A implantação de um dispositivo com durabilidade delimitada pode reduzir as chances de complicações médicas,  como infecções ou inflamações crônicas com implantes permanentes. Mas há algumas barreiras a serem enfrentadas. “Eu acredito que encontrar métodos confiáveis para energizar esse tipo de eletrônico permanece sendo o principal desafio. Podemos, sim, transmitir energia por meio de conexão sem fio, mas baterias são melhores para aplicações mais diversas”, diz Christopher Bettinger, professor de engenharia biomédica da Universidade de Carnegie Mellon.

Ele conta que sua equipe está produzindo baterias com materiais biodegradáveis e biocompatíveis capazes de funcionar dentro do corpo humano utilizando outros recursos. “Descobrimos, por exemplo, que a melanina, pigmento produzido pelo nosso organismo, pode ser um potencial componente desses suportes biointregados”, diz.

Zhenan Bao, engenheira química, professora da Universidade de Stanford e também pesquisadora da área, destaca outros fatores limitantes. “Com dispositivos eletrônicos transientes, não precisaremos de nenhuma cirurgia adicional para retirar o aparelho do corpo do usuário quando as atividades terminarem. Contudo, devemos pesquisar outros modos de manter essa tecnologia funcionando, lembrando sempre que as opções de materiais para a criação desse tipo de tecnologia ainda são restritas”, observa.

John Rogers, um dos criadores do dispositivo e professor de engenharia da Universidade Northwestern, reconhece essa dificuldade no campo de pesquisa de eletrônicos transientes. “Os materiais devem ser selecionados cuidadosamente, ao passo que também é difícil identificar novos compostos biocompatíveis para os diversos tipos de eletrônicos existentes”, afirma.

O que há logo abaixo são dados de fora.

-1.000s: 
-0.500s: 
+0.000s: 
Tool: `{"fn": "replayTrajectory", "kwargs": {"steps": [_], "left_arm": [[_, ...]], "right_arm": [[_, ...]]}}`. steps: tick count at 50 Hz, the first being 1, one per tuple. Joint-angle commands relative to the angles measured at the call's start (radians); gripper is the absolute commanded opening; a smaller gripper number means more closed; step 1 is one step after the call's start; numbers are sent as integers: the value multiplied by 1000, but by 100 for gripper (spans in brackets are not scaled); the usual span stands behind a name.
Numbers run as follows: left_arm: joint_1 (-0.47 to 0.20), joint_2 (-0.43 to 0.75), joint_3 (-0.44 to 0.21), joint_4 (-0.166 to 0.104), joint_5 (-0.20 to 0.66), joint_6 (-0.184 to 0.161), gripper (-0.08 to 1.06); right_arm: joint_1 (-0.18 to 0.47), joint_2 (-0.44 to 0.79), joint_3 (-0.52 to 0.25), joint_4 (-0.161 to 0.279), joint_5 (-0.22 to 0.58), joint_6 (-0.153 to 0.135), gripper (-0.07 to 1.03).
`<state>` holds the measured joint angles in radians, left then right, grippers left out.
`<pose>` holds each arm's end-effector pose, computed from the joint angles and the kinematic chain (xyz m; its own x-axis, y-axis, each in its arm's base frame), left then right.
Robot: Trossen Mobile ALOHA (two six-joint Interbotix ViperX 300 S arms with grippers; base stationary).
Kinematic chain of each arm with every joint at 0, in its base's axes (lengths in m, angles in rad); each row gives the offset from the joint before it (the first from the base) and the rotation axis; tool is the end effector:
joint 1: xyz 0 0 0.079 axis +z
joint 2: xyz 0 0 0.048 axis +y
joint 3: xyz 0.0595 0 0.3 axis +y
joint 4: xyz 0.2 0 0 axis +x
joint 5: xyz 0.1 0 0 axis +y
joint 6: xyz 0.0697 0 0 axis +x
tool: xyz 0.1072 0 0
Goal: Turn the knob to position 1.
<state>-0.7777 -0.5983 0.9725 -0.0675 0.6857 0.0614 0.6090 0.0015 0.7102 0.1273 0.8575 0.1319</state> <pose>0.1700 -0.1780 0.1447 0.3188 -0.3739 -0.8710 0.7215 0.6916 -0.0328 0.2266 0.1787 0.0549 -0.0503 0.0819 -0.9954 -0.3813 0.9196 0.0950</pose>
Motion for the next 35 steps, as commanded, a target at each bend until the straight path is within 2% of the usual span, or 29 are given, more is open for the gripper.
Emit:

Apesar das limitações, ele e a equipe planejam usar a solução em outras finalidades médicas: para funcionar como marca-passo temporário, como interface para a medula espinhal ou para estimular outras áreas do corpo. O próximo passo do grupo será desenvolver dispositivos semelhantes, mas que tenham durabilidade superior a um ano até serem degradados e absorvidos.